NOW & THEN
30 JULY
1547: Protestants responsible for the murder of Cardinal David Beaton surrendered St Andrews Castle to French forces.
1832: First interlocking jigsaw in a box went on sale at Merriman’s Bookshop in Liverpool.
1898: Will Kellogg invented corn flakes.
1900: London Underground’s Central Line was opened by the Prince of Wales (later Edward VII), with a flat rate of twopence.
1900: The British parliament passed the Mines Act, the Workmen’s Compensation Act and the Railway Act.
1908: The Around the World Automobile Race, which began in New York, ended in Paris. The team from the USA, driving a Thomas Flyer, won. Only three of the six competing cars completed the race.
1909: The Wright brothers delivered the world’s first military plane to the US Army Signals Corps.
1918: Provisions were included in the Scottish Education Bill to ensure adequate facilities for teaching Gaelic in Scotland.
1930: Uruguay beat Argentina 4-2 to win first World Cup
1935: Ariel, A Life Of Shelley, by André Maurois, was the first Penguin paperback book to be published, price sixpence.
1938: The first edition of the Beano comic went on sale.
1943: Girl Crazy, the last movie starring Judy Garland and Mickey Rooney, was released.
1949: The British warship HMS Amethyst escaped down the Yangtze River following a threemonth stand-off.

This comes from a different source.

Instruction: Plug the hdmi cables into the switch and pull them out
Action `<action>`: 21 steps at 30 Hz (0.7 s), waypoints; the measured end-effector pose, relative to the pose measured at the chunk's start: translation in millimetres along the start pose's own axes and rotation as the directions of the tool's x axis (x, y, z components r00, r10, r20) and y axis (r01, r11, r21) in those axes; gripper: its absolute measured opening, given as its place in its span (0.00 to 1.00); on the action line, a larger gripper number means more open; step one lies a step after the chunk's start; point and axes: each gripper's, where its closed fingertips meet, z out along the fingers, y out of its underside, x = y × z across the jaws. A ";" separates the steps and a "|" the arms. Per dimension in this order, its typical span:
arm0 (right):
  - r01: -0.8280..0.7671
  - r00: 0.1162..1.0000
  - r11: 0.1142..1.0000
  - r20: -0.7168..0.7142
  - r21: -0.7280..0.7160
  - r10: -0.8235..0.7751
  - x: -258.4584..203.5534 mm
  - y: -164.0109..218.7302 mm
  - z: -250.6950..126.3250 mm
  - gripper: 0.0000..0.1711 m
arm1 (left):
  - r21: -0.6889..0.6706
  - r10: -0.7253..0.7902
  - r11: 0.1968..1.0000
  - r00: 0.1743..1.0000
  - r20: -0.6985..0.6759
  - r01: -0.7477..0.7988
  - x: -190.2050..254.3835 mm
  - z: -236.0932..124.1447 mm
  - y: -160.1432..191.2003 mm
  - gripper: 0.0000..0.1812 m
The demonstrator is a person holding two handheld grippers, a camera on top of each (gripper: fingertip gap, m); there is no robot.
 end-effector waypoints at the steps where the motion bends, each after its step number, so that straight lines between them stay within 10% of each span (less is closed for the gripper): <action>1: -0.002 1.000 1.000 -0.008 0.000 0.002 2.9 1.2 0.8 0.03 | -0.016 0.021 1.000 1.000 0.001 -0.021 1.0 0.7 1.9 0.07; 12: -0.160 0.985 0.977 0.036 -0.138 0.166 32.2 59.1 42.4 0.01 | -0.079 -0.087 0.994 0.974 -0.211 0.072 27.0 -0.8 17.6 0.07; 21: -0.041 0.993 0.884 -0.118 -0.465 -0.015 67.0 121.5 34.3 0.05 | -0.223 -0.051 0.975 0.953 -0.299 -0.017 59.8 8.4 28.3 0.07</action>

1954: Elvis Presley joined the Memphis Federation of Musicians.
1963: “Third Man” Kim Philby was granted asylum in USSR after escaping arrest in Britain for spying.
1966: England won the World Cup when they defeated West Germany 4-2 at Wembley.
1971: US Apollo 15 astronauts David R Scott and James B Irwin landed on Moon.
1971: A Japanese Boeing 727 airliner collided with an F-86 fighter plane over the island of Honshu. All 162 people aboard the 727 were killed.
1973: The thalidomide case ended after 11 years, with compensation of £20million.
1976: It was reported that 100,000 people died in an earthquake in China that razed the city of Dangsha (Tangshan).
1986: London estate agent Suzy Lamplugh vanished after appointment with client calling himself Mr Kipper. Her body has never been found.
1991: Luciano Pavarotti’s 30th anniversary concert drew 125,000 people to Hyde Park.
1991: UN experts reported finding 46,000 chemical weapons in Iraq, four times what Baghdad had declared.
2003: In Mexico, the last “old style” Volkswagen Beetle rolled off the assembly line.
2006: The world’s longest running music show, Top of the Pops, was broadcast for the last time after 42 years.
2008: The BBC was fined a record £400,000 by Ofcom for faking phone-in winners in competitions on Comic Relief, Children in Need, Sport Relief, the Liz Kershaw Show and the Jo Whiley Show.
Paul Anka, singer and composer, 78; Peter Bogdanovich, film director and actor, 80; Laurence Fishburne, actor, 58; Frances de la Tour, actress, 75; Patrick Robin Archibald Boyle, 10th Earl of Glasgow, Liberal Democrat peer, 80; Harriet Harman, Labour politician, 69; Jürgen Klinsmann, footballer and coach, 55; Lisa Kudrow, actress, 56; Arnold Schwarzenegger, actor, former governor of California; Sir Clive Sinclair, inventor, 79; Hilary Swank, actress, 45; Daley Thompson CBE, Olympic decathlon champion, 61; James Anderson OBE, England Test cricketer, 37; Justin Rose MBE, golfer, 39;
ANNIVERSARIES
Births: 1818 Emily Brontë, poet and novelist; 1863 Henry Ford, father of the mass-produced car; 1898 Henry Moore, sculptor. Deaths: 1718 William Penn, Quaker leader and founder of Pennsylvania; 1898 Otto von Bismarck, first chancellor of Germany 1871-1890; 1983 Howard Dietz, publicist, creator MGM’S lion mascot; 2003 Sam Phillips, record producer and DJ, who ‘discovered’ Elvis Presley, Jerry Lee Lewis, Carl Perkins and Johnny Cash; 2007 Ingmar Bergman, film director; 2012 Maeve Binchy, Irish novelist.